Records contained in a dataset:
****

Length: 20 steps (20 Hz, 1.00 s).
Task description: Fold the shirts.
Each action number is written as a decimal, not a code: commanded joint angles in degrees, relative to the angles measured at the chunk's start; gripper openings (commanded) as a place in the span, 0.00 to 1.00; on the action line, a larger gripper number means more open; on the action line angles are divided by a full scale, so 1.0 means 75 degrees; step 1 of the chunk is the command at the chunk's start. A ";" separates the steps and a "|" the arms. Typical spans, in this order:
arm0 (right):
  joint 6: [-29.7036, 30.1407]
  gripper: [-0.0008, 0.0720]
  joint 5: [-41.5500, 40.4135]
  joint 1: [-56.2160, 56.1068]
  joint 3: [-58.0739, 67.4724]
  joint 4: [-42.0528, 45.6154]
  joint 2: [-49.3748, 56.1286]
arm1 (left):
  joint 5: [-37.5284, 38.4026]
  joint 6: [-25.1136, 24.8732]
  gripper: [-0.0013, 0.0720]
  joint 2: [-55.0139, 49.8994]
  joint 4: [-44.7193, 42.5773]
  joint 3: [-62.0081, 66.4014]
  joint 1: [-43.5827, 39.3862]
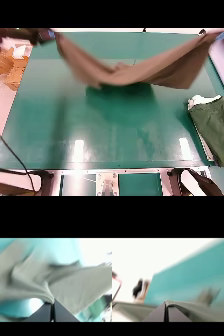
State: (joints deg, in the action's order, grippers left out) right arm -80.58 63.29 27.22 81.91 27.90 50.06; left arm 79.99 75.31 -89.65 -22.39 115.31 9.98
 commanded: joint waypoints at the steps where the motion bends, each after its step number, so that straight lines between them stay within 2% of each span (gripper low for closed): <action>1: -0.0557 0.03 0.0536 0.1262 0.2754 0.0020 -0.0015 | -0.1431 0.0160 0.05 0.1754 0.1253 0.0379 0.0490; 4: -0.0603 0.03 0.0743 0.2162 0.4004 0.0023 -0.0073 | -0.1719 0.0560 0.05 0.3529 0.0842 0.0379 0.1830; 6: -0.0600 0.03 0.0714 0.2343 0.4398 0.0035 -0.0175 | -0.1772 0.0711 0.05 0.4517 -0.0047 0.0379 0.2655; 9: -0.0603 0.03 0.0839 0.2340 0.4398 0.0262 -0.0277 | -0.1737 0.0801 0.05 0.5429 -0.1652 0.0379 0.3016; 11: -0.0600 0.03 0.0921 0.2340 0.4229 0.0289 -0.0216 | -0.1451 0.0839 0.05 0.5508 -0.1955 0.0379 0.3016; 15: -0.0376 0.03 0.0892 0.1947 0.2745 0.0286 -0.0134 | -0.0708 0.0877 0.05 0.5219 -0.1856 -0.0621 0.3016; 18: 0.0160 0.03 0.0230 0.0595 0.0460 0.0414 0.0140 | -0.0268 0.0111 0.05 0.4683 -0.0970 -0.2192 0.2949; 20: 0.0603 0.03 -0.0682 -0.0256 -0.1166 0.0431 0.0533 | -0.0571 -0.0577 0.05 0.4159 -0.0810 -0.3427 0.2436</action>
State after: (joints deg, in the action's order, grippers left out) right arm -80.47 65.39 32.95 87.50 30.76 51.57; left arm 75.35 77.19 -54.87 -32.03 99.88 30.96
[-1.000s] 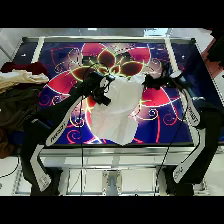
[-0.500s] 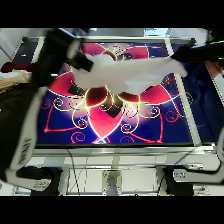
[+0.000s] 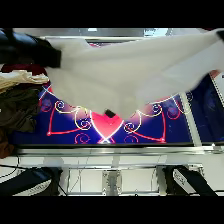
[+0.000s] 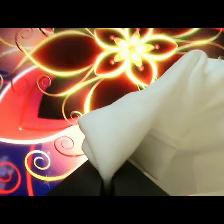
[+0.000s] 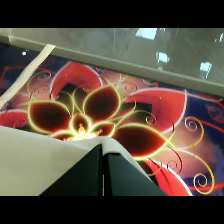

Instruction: Fold the shirts.

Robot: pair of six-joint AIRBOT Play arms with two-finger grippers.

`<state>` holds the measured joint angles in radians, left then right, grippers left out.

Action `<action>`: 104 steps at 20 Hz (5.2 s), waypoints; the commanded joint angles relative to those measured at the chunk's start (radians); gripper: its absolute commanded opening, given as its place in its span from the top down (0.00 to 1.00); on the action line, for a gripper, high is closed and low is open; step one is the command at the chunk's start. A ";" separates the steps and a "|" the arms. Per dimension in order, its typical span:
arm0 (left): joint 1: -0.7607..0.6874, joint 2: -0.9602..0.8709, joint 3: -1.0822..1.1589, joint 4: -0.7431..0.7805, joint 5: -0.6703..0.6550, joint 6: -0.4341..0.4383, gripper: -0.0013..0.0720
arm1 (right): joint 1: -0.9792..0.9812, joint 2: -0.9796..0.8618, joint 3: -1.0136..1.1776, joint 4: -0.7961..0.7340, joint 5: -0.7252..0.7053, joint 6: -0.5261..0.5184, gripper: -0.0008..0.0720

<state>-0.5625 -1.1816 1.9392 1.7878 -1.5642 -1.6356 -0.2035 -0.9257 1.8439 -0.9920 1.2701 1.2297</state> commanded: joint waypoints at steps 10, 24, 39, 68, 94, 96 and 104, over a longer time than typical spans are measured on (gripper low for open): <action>0.002 -0.341 -0.794 -0.229 0.415 0.024 0.95 | 0.269 -0.727 -0.155 0.018 -0.286 0.005 0.95; 0.012 -0.340 -0.370 0.011 0.450 -0.242 0.02 | 0.239 -0.862 -0.155 -0.096 -0.359 0.117 0.40; -0.177 -0.466 -0.463 -0.568 0.302 0.305 0.07 | 0.043 -0.744 -0.155 -0.135 0.017 0.095 0.40; -0.457 -0.649 -0.463 0.212 0.437 -0.134 0.84 | 0.043 -0.743 -0.155 -0.061 0.059 0.052 0.42; -0.444 -0.519 -0.451 0.754 0.188 -0.138 0.96 | 0.232 -0.945 -0.154 0.241 -0.319 -0.033 0.95; -0.408 -0.405 -0.409 0.781 0.148 -0.153 0.96 | 0.186 -0.833 -0.154 0.190 -0.241 -0.033 0.96; -0.452 0.083 -0.232 0.778 -0.016 -0.177 0.96 | 0.161 -0.166 -0.154 -0.033 0.040 -0.060 0.96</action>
<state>-0.9798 -1.2552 1.6516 2.5504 -1.5097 -1.8065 -0.0402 -1.3190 1.6890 -0.9520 1.2465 1.1759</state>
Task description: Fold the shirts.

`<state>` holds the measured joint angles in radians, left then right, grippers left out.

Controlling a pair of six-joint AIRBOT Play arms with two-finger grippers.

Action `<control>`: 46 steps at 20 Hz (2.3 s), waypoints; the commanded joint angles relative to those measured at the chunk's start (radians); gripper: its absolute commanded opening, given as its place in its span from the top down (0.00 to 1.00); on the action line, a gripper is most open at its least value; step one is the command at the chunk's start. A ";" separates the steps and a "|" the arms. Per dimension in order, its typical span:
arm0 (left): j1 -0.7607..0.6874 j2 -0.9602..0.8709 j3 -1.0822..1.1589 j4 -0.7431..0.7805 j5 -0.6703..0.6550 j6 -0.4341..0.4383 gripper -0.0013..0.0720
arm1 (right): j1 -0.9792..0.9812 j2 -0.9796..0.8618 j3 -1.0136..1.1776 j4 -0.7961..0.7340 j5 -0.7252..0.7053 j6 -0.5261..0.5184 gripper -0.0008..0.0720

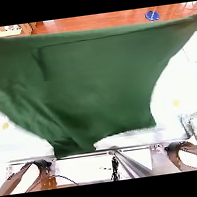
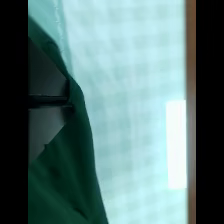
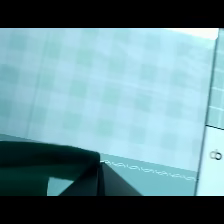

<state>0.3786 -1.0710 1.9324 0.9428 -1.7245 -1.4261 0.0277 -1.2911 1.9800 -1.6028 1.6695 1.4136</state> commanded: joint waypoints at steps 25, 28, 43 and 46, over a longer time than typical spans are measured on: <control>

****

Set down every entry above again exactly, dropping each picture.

> **Completed task**
Length: 20 steps (20 Hz, 1.00 s).
Task description: Fold the shirts.
Each action number is written as a decimal, not a code: commanded joint angles in degrees, relative to the angles measured at the chunk's start; gripper openings (commanded) as a place in the span, 0.00 to 1.00; on the action line, a larger gripper number means more open; on the action line angles are divided by a full scale, so 1.0 means 75 degrees; step 1 of the chunk is the command at the chunk's start. A ";" separates the steps and a "|" the arms. Typical spans, in this order:
arm0 (right):
  joint 6: [-29.7036, 30.1407]
  gripper: [-0.0008, 0.0720]
  joint 5: [-41.5500, 40.4135]
  joint 1: [-56.2160, 56.1068]
  joint 3: [-58.0739, 67.4724]
  joint 4: [-42.0528, 45.6154]
  joint 2: [-49.3748, 56.1286]
arm1 (left):
  joint 5: [-37.5284, 38.4026]
  joint 6: [-25.1136, 24.8732]
  gripper: [-0.0013, 0.0720]
  joint 2: [-55.0139, 49.8994]
  joint 4: [-44.7193, 42.5773]
  joint 3: [-62.0081, 66.4014]
  joint 1: [-43.5827, 39.3862]
State: (joints deg, in the action's order, grippers left out) right arm -80.58 63.29 27.22 81.91 27.90 50.06; left arm 79.99 75.31 -89.65 -22.39 115.31 9.98
 commanded: joint waypoints at the steps where the motion bends, each after its step number, so that straight lines between them stay within 2% of each span (gripper low for closed): <action>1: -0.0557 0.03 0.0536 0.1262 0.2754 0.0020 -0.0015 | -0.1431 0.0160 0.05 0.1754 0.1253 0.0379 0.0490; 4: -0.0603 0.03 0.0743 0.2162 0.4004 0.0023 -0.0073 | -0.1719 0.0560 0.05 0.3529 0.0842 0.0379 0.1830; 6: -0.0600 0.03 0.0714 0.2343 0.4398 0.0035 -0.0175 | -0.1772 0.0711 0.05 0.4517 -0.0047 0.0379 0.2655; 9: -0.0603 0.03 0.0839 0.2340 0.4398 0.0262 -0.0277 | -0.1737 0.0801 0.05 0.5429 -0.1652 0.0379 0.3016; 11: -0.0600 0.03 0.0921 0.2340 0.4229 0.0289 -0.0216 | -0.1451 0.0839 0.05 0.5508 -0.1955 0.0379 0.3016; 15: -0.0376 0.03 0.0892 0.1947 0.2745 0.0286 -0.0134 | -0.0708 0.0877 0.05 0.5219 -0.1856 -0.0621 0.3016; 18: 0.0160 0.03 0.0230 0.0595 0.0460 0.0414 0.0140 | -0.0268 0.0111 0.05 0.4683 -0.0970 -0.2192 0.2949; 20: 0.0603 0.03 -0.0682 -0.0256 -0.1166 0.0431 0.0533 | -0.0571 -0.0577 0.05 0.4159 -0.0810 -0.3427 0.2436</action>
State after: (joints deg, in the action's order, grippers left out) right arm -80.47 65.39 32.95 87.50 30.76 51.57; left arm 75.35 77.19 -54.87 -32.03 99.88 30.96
[-1.000s] 
[-0.500s] 
[+0.000s] 
[+0.000s] 
[+0.000s] 

Instruction: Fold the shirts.

Robot: pair of six-joint AIRBOT Play arms with two-finger grippers.

`<state>` holds the measured joint angles in radians, left then right, grippers left out.

Action `<action>`: 104 steps at 20 Hz (5.2 s), waypoints; the commanded joint angles relative to those measured at the chunk's start (radians); gripper: its absolute commanded opening, given as its place in its span from the top down (0.00 to 1.00); on the action line, for a gripper, high is closed and low is open; step one is the command at the chunk's start. A ";" separates the steps and a "|" the arms. Per dimension in order, its typical span:
arm0 (left): joint 1: -0.7607..0.6874, joint 2: -0.9602..0.8709, joint 3: -1.0822..1.1589, joint 4: -0.7431..0.7805, joint 5: -0.6703..0.6550, joint 6: -0.4341..0.4383, gripper: -0.0013..0.0720
arm1 (right): joint 1: -0.9792..0.9812, joint 2: -0.9796..0.8618, joint 3: -1.0136..1.1776, joint 4: -0.7961..0.7340, joint 5: -0.7252..0.7053, joint 6: -0.5261..0.5184, gripper: -0.0008..0.0720

<state>-0.5625 -1.1816 1.9392 1.7878 -1.5642 -1.6356 -0.2035 -0.9257 1.8439 -0.9920 1.2701 1.2297</state> commanded: joint waypoints at steps 10, 24, 39, 68, 94, 96 and 104, over a longer time than typical spans are measured on (gripper low for open): <action>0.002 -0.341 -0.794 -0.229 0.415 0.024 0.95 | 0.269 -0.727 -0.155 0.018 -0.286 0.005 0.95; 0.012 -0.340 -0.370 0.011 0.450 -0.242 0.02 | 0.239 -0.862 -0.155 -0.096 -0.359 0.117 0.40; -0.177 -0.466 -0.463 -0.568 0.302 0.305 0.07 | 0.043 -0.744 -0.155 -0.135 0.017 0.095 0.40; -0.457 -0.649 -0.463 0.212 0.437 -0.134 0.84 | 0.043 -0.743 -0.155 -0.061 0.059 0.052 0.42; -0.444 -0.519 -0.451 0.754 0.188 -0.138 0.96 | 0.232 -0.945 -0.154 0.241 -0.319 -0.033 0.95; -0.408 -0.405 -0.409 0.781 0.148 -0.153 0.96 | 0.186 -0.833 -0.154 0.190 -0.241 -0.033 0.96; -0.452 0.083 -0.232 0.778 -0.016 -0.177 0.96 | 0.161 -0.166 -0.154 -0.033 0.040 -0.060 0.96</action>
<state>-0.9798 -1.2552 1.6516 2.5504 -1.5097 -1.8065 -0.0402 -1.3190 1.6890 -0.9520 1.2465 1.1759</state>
Task description: Fold the shirts.

`<state>` holds the measured joint angles in radians, left then right, grippers left out.

Controlling a pair of six-joint AIRBOT Play arms with two-finger grippers.

Action `<control>`: 46 steps at 20 Hz (2.3 s), waypoints; the commanded joint angles relative to those measured at the chunk's start (radians); gripper: its absolute commanded opening, given as its place in its span from the top down (0.00 to 1.00); on the action line, a gripper is most open at its least value; step one is the command at the chunk's start. A ";" separates the steps and a "|" the arms. Per dimension in order, its typical span:
arm0 (left): j1 -0.7607..0.6874 j2 -0.9602..0.8709 j3 -1.0822..1.1589 j4 -0.7431..0.7805 j5 -0.6703..0.6550 j6 -0.4341..0.4383 gripper -0.0013..0.0720
arm1 (right): j1 -0.9792..0.9812 j2 -0.9796..0.8618 j3 -1.0136..1.1776 j4 -0.7961..0.7340 j5 -0.7252..0.7053 j6 -0.5261..0.5184 gripper -0.0008..0.0720


<state>0.3786 -1.0710 1.9324 0.9428 -1.7245 -1.4261 0.0277 -1.2911 1.9800 -1.6028 1.6695 1.4136</state> commanded: joint waypoints at steps 25, 28, 43 and 46, over a longer time than typical spans are measured on: <control>

Nothing else is part of this output.